Traceback (most recent call last):
  File "train_detached.py", line 19, in <module>
    run_training()
  File "train_detached.py", line 11, in run_training
    config_dict = initialise_training_modules()
  File "/workspace/nnet_training/training_init.py", line 208, in initialise_training_modules
    dist.init_process_group(backend=args.backend, init_method=args.dist_method)
  File "/opt/conda/lib/python3.8/site-packages/torch/distributed/distributed_c10d.py", line 559, in init_process_group
    store, rank, world_size = next(rendezvous_iterator)
  File "/opt/conda/lib/python3.8/site-packages/torch/distributed/rendezvous.py", line 201, in _env_rendezvous_handler
    store = TCPStore(  # type: ignore[call-arg]
ValueError: host not found: Temporary failure in name resolution

When I use docker run ... --network host ... the first rendezvous is below where both the master and slave agree. However the computer name of the master_addr is that of the slave which is at 130.194.133.55??? You will note in the slave launch args it has the intended endpoint and the master launch args has no endpoint.

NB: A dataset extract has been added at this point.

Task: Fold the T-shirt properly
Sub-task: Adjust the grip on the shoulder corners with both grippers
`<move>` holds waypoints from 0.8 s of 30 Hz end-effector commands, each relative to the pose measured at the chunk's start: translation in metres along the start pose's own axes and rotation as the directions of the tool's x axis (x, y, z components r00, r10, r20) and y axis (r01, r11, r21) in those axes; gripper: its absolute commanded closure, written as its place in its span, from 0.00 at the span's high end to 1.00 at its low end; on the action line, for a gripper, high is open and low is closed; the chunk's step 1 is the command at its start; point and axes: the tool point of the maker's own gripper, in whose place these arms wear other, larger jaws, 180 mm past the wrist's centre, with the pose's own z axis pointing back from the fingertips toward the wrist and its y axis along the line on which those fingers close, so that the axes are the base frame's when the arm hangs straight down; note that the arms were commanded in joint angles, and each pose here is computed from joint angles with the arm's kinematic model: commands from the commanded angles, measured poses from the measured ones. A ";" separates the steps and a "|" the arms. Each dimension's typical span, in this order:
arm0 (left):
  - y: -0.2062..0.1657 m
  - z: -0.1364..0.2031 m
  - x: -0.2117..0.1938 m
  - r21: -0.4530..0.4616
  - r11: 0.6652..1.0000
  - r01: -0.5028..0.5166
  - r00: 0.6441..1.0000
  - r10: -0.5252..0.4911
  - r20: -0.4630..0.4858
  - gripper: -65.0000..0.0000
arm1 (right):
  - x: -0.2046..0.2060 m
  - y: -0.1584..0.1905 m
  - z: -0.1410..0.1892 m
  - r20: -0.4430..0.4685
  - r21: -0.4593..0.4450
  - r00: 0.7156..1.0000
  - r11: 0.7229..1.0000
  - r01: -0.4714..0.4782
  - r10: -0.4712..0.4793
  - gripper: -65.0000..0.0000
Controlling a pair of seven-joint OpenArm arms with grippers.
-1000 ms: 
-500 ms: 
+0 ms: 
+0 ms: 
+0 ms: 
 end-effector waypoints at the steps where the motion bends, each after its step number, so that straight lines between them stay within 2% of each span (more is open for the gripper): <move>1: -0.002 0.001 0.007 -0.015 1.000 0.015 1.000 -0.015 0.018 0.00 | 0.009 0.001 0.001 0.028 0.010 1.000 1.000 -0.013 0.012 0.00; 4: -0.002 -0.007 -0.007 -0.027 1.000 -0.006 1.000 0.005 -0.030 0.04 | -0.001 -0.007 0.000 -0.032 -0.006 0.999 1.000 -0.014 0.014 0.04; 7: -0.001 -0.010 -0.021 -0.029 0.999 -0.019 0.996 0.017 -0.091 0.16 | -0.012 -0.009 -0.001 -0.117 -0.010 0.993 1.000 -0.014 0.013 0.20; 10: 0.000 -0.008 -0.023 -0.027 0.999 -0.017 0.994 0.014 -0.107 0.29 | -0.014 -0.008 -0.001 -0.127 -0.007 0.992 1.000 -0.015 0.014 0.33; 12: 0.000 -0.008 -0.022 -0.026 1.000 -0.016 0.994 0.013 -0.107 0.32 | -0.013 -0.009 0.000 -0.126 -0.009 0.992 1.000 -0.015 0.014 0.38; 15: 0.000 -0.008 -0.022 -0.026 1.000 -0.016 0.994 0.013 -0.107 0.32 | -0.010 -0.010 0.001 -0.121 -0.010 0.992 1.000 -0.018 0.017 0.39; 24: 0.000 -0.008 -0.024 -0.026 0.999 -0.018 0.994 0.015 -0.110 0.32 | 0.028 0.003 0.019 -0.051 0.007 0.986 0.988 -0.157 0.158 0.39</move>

[INFO] 2021-08-02 12:23:42,863 api: [default] Rendezvous complete for workers. Result:
  restart_count=0
  master_addr=mu00186362
  master_port=43937
  group_rank=1
  group_world_size=2
  local_ranks=[0, 1]
  role_ranks=[2, 3]
  global_ranks=[2, 3]
  role_world_sizes=[4, 4]
  global_world_sizes=[4, 4]

If I instead expose the default port only docker run ... -p 29400:29400 ..., the first rendezvous is agreed upon as

[INFO] 2021-08-02 12:38:32,335 api: [default] Rendezvous complete for workers. Result:
  restart_count=0
  master_addr=4ebda5ed7386
  master_port=52585
  group_rank=1
  group_world_size=2
  local_ranks=[0, 1]
  role_ranks=[2, 3]
  global_ranks=[2, 3]
  role_world_sizes=[4, 4]
  global_world_sizes=[4, 4]

Where the slave has the launch config

[INFO] 2021-08-02 12:23:40,064 api: Starting elastic_operator with launch configs:
  entrypoint       : train_detached.py
  min_nodes        : 2
  max_nodes        : 2
  nproc_per_node   : 2
  run_id           : 1234
  rdzv_backend     : c10d
  rdzv_endpoint    : 130.194.129.201
  rdzv_configs     : {'timeout': 900}
  max_restarts     : 3
  monitor_interval : 5
  log_dir          : None
  metrics_cfg      : {}

and the master has the launch config

[INFO] 2021-08-02 12:23:41,712 api: Starting elastic_operator with launch configs:
  entrypoint       : train_detached.py
  min_nodes        : 2
  max_nodes        : 2
  nproc_per_node   : 2
  run_id           : 1234
  rdzv_backend     : c10d
  rdzv_endpoint    : 
  rdzv_configs     : {'timeout': 900}
  max_restarts     : 3
  monitor_interval : 5
  log_dir          : None
  metrics_cfg      : {}

I ran into exactly the same error: connection reset by peer. May I ask how did you finally solve it?

I’ve made the machines into a kubernetes cluster and use elastic controller for distributed training. Its depricated but still works fine on Kubernetes 1.21.